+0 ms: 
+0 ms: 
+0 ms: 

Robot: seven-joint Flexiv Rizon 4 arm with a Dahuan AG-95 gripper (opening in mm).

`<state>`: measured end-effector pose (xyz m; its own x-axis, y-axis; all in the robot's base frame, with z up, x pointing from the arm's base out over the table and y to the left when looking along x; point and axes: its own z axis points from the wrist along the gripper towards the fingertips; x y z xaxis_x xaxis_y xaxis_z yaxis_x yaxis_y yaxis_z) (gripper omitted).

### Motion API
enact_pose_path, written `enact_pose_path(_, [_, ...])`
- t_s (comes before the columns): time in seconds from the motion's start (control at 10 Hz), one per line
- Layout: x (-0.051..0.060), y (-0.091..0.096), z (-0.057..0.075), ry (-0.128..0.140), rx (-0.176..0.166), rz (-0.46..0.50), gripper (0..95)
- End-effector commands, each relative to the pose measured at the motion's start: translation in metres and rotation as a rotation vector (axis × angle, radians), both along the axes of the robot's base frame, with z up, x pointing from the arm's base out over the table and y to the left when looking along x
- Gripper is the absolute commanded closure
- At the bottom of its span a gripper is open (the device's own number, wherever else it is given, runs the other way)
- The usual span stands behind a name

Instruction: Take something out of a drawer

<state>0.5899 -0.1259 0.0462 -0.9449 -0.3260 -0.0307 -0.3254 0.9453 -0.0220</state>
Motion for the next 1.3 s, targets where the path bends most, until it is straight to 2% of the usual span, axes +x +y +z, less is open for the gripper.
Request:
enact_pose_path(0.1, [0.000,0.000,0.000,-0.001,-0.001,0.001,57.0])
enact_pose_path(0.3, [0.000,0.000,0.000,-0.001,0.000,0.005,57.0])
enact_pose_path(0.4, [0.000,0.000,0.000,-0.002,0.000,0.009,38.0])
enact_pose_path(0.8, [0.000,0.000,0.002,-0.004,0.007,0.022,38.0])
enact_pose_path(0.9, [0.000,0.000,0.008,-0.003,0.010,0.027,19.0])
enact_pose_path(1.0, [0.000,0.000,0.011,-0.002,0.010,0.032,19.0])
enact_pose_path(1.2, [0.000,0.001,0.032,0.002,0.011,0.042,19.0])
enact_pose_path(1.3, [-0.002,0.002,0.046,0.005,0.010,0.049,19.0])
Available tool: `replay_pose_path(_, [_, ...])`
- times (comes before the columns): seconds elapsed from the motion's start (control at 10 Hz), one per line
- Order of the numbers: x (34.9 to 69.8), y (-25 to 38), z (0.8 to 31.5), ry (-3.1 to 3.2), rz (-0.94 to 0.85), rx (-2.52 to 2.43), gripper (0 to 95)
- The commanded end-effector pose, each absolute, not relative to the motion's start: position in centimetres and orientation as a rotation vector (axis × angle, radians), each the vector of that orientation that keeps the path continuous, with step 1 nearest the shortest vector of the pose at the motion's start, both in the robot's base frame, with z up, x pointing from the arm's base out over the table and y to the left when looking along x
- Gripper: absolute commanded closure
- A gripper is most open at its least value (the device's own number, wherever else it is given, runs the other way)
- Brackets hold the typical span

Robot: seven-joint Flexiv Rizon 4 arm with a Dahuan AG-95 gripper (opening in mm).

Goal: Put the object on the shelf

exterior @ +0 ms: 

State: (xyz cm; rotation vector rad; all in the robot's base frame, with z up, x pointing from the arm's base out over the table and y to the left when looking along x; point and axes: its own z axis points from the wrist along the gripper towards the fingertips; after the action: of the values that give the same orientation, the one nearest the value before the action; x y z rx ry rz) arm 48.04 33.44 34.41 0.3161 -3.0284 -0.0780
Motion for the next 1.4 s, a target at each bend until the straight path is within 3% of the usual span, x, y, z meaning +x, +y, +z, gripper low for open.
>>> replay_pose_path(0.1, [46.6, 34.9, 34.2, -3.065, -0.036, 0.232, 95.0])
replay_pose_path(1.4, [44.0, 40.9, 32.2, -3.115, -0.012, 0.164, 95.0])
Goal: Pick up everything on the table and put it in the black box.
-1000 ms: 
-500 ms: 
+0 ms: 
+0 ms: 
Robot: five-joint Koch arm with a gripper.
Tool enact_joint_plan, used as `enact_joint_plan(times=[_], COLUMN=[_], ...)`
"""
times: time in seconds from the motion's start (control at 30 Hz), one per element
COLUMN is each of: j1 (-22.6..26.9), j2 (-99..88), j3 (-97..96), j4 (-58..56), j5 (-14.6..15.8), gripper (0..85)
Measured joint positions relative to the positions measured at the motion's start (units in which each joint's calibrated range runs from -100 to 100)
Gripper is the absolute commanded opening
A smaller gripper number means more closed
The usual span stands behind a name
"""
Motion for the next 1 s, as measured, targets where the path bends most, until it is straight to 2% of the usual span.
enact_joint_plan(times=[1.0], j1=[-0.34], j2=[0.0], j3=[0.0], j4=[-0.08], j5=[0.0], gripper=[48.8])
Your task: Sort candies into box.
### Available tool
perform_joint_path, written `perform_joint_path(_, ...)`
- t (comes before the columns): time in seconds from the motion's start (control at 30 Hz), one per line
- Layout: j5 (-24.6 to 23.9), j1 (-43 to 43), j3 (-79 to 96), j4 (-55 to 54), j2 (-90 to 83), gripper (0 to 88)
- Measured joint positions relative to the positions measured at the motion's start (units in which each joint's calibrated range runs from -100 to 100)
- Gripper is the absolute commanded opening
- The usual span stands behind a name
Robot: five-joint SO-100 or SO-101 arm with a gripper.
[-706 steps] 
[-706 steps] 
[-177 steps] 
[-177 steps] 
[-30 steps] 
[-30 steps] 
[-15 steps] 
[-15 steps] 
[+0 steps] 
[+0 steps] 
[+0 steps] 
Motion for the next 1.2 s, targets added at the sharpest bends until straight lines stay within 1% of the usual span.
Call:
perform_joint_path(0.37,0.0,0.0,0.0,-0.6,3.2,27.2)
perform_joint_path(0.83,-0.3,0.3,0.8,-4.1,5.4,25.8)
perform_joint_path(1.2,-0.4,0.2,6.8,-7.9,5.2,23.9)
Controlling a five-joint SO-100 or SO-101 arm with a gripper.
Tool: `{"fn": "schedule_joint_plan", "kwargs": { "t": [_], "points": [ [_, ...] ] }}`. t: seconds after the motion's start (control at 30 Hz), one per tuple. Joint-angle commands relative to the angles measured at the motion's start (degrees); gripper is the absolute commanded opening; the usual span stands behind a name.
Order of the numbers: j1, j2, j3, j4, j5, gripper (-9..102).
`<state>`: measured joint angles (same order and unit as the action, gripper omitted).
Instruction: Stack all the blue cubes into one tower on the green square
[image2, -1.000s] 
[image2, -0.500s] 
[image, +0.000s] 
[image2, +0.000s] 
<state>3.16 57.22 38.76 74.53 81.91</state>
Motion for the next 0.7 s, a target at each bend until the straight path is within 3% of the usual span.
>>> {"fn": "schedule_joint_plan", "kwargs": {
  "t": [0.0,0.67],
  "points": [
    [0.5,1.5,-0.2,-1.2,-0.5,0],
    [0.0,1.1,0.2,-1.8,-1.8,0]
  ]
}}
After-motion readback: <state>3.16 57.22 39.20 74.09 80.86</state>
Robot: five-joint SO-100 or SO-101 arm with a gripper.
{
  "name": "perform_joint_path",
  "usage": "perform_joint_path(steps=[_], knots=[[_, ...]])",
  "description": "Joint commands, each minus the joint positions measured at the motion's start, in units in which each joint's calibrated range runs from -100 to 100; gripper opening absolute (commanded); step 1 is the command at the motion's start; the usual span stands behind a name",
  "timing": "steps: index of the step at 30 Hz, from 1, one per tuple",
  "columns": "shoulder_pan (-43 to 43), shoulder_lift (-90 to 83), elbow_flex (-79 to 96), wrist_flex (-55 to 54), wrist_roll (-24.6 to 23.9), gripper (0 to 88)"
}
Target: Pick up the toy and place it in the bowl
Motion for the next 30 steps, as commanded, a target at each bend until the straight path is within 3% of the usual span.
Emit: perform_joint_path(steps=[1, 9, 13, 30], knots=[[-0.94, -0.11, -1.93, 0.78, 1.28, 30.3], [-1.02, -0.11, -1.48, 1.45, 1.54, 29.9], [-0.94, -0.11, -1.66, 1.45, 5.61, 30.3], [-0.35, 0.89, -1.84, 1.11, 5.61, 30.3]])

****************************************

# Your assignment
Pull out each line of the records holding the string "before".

# Problem solution
- t_s (comes before the columns): time in seconds from the motion's start (control at 10 Hz), one per line
- times (comes before the columns): seconds elapsed from the motion's start (control at 10 Hz), one per line
State: (xyz cm; rotation vector rad; all in the robot's base frame, with z up, x pointing from the arm's base out over the table and y to the left when looking along x; point and axes: its own z axis points from the wrist along the gripper towards the fingertips; after the action: of the values that give the same orientation, the one nearest the value before the action; x y z rx ry rz) arm 48.04 33.44 34.41 0.3161 -3.0284 -0.0780
- t (comes before the columns): time in seconds from the motion's start (control at 30 Hz), one per line

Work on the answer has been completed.